At a certain point during the first two years of covering and watching Harvard sports, I had realized how much the basketball program meant to my student experience. I had formed some of my better friendships at home games, and attending contests in the student section was one of the activities that I most looked forward to during the week. Covering the team would mean trading free Harvard basketball t-shirts for jackets and ties, cheering whenever Robert Baker subbed into a game or took a three-pointer for silent note-taking, and partiality for neutrality.
Some of my favorite Harvard memories came in the basketball student section, whether it was storming the court at the Palestra after beating Yale in the Ivy League tiebreaker, watching Siyani’s and-one three-pointer against UNC in Jacksonville that almost knocked off Roy Williams’ squad, or watching any regular season game at Lavietes. In the end, I felt that those memories were worth more than the chance to cover the Harvard men’s basketball program, especially since I enjoyed covering the accomplished women’s volleyball and men’s hockey teams.
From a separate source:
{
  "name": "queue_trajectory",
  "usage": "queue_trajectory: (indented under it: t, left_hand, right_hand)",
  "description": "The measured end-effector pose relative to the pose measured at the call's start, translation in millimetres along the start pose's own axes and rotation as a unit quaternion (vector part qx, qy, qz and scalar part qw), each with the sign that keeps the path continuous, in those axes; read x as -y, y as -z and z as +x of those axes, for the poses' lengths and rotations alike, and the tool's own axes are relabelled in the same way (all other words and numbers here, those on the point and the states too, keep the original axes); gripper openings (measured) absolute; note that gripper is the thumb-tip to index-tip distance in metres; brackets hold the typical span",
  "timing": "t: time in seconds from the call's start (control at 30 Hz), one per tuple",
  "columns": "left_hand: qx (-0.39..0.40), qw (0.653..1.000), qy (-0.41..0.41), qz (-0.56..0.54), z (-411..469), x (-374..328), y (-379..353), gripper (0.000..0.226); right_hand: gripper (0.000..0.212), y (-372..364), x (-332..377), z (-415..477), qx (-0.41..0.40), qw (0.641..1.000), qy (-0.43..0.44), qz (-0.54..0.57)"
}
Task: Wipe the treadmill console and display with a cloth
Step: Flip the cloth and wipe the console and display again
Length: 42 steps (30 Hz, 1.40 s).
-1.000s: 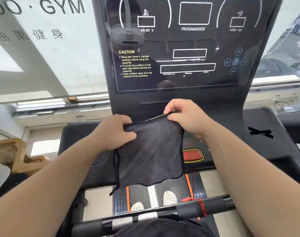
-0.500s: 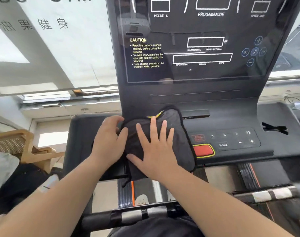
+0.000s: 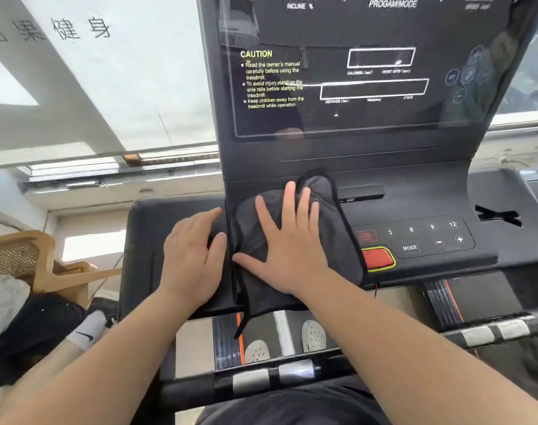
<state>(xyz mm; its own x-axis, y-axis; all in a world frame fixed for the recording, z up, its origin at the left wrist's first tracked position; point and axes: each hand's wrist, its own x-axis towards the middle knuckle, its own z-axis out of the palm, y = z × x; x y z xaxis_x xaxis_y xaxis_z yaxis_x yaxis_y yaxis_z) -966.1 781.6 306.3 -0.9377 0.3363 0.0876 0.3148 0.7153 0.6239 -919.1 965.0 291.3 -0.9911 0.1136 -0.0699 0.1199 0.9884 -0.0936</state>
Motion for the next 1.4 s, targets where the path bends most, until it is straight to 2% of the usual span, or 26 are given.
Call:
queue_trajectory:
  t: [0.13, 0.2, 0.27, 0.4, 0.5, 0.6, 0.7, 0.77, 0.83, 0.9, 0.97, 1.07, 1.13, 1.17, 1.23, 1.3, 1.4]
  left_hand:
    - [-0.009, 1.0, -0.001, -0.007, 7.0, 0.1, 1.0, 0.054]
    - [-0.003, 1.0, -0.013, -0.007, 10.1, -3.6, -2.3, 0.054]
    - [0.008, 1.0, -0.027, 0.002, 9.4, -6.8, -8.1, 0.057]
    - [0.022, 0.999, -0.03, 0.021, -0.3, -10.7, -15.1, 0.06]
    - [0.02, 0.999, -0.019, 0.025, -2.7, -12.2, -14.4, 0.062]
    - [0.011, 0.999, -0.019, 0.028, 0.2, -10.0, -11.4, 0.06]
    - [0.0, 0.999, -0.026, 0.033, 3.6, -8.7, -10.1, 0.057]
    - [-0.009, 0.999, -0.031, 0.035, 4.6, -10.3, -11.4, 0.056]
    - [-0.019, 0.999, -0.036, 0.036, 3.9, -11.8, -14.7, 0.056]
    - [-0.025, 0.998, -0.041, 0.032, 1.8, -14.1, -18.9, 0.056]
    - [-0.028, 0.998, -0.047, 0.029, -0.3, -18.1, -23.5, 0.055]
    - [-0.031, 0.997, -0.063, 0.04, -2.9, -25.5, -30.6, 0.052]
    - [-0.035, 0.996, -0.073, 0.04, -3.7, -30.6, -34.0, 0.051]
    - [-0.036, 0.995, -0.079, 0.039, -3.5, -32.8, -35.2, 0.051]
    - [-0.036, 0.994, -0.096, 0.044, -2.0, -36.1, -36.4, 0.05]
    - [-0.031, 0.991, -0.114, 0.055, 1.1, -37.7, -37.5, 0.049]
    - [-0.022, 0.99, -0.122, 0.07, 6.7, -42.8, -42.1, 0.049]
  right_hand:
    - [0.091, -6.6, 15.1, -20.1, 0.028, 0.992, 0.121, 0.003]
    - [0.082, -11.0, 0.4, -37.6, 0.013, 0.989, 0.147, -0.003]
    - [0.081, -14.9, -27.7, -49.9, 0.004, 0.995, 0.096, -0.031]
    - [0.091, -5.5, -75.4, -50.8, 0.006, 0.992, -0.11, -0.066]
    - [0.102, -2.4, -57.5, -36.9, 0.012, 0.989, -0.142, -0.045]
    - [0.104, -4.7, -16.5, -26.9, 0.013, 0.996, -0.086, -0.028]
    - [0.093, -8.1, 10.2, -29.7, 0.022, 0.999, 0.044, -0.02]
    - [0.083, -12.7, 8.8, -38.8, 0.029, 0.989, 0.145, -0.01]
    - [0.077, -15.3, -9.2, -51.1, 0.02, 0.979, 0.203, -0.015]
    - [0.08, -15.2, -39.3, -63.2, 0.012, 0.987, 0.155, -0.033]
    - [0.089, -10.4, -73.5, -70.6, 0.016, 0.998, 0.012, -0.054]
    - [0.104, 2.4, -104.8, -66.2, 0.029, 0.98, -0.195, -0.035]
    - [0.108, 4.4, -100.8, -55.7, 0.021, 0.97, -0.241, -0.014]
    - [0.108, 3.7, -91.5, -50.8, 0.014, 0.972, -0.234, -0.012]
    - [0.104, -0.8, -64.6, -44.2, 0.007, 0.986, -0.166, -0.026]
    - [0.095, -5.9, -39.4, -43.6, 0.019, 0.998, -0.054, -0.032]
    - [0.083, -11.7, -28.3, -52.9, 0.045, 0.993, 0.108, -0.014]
Even as I grow older, college basketball is one of the things that I still truly, irrationally love. Even while at Harvard, I never fell out of love with Jim Boeheim and his Syracuse basketball program that I had grown up religiously watching. Over the course of the past four years, I’ve flown to Durham and mooched off of a friend to see Syracuse take down Duke at Cameron Indoor, and drove back and forth to Syracuse in February to witness John Gillon’s buzzer-beater against the Blue Devils. I vividly remember looking like an idiot in a library freshman year when I yelled after Tyler Ennis hit a buzzer-beater against Pitt to move the Orange to 24-0. No matter how busy I was in college, I almost always made time to watch each game.
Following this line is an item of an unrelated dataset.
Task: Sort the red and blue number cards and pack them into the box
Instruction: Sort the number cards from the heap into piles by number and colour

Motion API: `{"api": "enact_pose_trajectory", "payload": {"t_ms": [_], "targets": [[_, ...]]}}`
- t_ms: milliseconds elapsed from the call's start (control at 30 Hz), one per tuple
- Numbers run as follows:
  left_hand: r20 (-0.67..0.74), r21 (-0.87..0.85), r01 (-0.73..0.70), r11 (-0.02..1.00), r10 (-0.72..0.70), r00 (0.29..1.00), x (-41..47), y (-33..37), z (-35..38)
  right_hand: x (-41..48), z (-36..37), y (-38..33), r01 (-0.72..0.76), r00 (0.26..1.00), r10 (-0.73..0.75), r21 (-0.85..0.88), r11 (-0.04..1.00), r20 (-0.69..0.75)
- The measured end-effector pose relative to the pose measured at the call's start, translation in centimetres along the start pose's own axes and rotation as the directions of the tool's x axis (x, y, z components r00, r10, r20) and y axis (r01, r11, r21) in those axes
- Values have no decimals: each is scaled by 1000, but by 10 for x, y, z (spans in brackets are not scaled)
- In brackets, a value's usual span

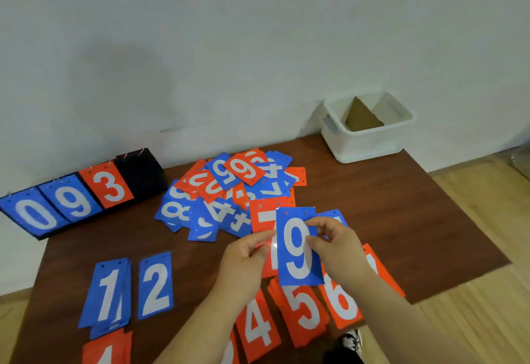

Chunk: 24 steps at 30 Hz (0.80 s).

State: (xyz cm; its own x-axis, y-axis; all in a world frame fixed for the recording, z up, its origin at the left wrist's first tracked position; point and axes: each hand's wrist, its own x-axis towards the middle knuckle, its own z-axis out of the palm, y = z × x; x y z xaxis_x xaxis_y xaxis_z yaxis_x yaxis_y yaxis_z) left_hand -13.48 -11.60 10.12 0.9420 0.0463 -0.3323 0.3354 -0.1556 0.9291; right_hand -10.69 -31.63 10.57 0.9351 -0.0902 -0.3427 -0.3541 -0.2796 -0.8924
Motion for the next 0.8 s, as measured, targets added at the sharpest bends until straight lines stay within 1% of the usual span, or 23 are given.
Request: {"api": "enact_pose_trajectory", "payload": {"t_ms": [67,233,400,600,667,800], "targets": [[-68,29,9,1000,-7,998,16,1,33,31,-43,20,0,999,-1,-41,999,-44],[-201,42,81,996,-71,977,50,6,129,107,-168,64,-30,997,15,-199,979,-76],[-225,143,134,981,-100,969,76,14,203,172,-264,93,-87,996,71,-315,945,-61],[-227,309,172,935,-103,968,85,21,244,231,-317,124,-55,998,60,-481,875,-5],[-241,326,202,923,-126,962,88,23,252,241,-324,133,-46,997,68,-527,848,24],[-274,305,240,922,-157,949,95,26,268,255,-328,153,-29,995,80,-602,798,59]]}}
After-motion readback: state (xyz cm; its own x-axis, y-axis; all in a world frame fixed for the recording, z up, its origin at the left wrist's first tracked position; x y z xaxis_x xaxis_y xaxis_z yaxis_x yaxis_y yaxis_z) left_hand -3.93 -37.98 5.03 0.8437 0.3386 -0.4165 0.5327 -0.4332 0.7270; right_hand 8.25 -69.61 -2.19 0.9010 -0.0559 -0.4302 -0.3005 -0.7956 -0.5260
At a place as intense as Harvard, it’s important to love things that don’t actually matter. For as much of a blessing as Harvard can be, it comes with the burden of expectation. Most of the time—save weekend nights—it’s tough to walk 100 feet in any direction without seeing someone who’s working. Incentives matter and time is valuable, and, for most students here, there’s no return on spending two hours at a Harvard-Columbia basketball game. Yet, for me, Harvard basketball was instrumental to my student experience, creating outlets for excitement, debate, and school spirit that rarely flares up at this school—save Housing Day and the annual release of the U.S. and News World Report college rankings.
Irrational love is an incredible part of the human experience. Sometimes, it’s better to pass up being part of the action and watch from the sidelines—whether literally or figuratively.